This lab has 2 Parts. You need to hand in Part 2 as a PDF produced from R Markdown, including output plots, statistics, code, and text for answers to the questions below. When referring to the code below it may be more useful to use the .Rmd file linked above. OPTIONAL: If you would like to test out GitHub in completing this lab, complete your .Rmd file in RStudio and push your PDF (and your .Rmd if you want) to a repository. You can add the link to the GitHub file when you submit to D2L. Please also submit your PDF to D2L.
This lab uses the the brycesite environmental data from the R package labdsv.
The variable list for the site variables is here: https://www.rdocumentation.org/packages/labdsv/versions/2.0-1/topics/brycesite. A few notes: east=easting; north=northing; elev is recorded in feet; we will convert to metric.

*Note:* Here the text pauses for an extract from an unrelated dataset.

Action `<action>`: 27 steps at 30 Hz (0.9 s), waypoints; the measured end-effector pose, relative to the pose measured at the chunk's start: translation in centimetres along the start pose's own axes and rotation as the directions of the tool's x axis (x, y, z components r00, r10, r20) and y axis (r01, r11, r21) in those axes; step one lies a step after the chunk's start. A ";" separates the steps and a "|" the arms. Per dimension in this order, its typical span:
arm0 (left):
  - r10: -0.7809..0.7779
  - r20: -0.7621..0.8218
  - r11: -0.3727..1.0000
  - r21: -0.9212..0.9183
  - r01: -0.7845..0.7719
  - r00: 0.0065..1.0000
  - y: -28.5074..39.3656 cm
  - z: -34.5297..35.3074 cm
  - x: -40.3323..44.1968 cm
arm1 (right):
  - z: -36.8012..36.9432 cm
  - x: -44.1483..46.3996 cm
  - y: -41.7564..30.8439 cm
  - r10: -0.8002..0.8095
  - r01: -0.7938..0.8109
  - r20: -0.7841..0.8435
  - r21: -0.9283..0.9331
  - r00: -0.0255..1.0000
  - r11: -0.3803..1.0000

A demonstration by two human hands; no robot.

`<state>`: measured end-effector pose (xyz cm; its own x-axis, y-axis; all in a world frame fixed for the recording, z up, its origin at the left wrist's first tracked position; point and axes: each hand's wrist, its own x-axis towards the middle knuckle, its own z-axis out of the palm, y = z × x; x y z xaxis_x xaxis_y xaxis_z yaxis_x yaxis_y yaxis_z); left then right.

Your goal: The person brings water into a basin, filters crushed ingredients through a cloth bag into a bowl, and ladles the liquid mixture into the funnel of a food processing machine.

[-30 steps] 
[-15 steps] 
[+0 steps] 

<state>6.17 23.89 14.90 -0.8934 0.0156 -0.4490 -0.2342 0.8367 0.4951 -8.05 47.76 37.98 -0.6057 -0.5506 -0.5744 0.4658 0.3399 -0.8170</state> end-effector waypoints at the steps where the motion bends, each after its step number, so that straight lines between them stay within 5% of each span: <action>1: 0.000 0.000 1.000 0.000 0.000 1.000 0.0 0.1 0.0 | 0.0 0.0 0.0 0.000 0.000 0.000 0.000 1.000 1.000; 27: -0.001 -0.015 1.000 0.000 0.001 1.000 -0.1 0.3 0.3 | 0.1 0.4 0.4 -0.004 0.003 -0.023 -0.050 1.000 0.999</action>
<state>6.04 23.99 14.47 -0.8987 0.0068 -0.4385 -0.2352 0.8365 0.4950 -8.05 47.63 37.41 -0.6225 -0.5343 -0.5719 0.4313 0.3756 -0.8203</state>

These data come from a vegetation survey in Bryce Canyon National Park, Utah. It’s an amazing place with unique formations! For more about Bryce Canyon see: https://www.nps.gov/brca/index.htm
https://upload.wikimedia.org/wikipedia/commons/4/4d/USA_10654_Bryce_Canyon_Luca_Galuzzi_2007.jpg
Start working in R:
##### STARTING UP R
# Clear all existing data (or don't and just make sure you start with a newly opened RStudio session; see why this may not be so great for reproducibility: https://rstats.wtf/save-source.html#rm-list-ls)
rm(list=ls())
# Close graphics devices
graphics.off()
# Set the paths for your work
output_path<-("output")
# if this folder doesn't exist, create it
if(!dir.exists(output_path)){
dir.create(output_path)
}
# Create the folders (directories) "data" and "lab4" - If they exist already, this command won't over-write them.
data_path<-(file.path("data","lab4"))
if(!dir.exists(data_path)){
dir.create(data_path,recursive = TRUE)
}
If you previously saved your workspace and want to load it here, do so this way:
load(file.path(output_path,"lab4.RData"))
NOTES on R packages used in this lab:
library(sf)
library(tidyverse)
library(ggplot2)
library(tmap)
library(ape)
library(ncf)
library(labdsv)
library(FedData)
library(ggspatial)
library(ggmap)
library(gt)
library(broom)
library(raster)
# Apply ggplot2 theme to remove gray background and set the base font size as 14. See: https://ggplot2.tidyverse.org/reference/ggtheme.html for more theme options.
theme_set(theme_classic(base_size = 14))
# Call the data directly because it's loaded in the labdsv R package
data(brycesite)
# Plot the data in space, by elevation (brycesite has northing and easting so it's projection is UTM). Here we will use the sf R package.
head(brycesite)
site <- brycesite %>%
drop_na(east, north) %>% # drop missing locations
mutate(elev_m = elev * 0.3048) # create new column; convert feet to meters
st_crs(site) # CRS for site doesn't exist because it's a dataframe (not spatial feature)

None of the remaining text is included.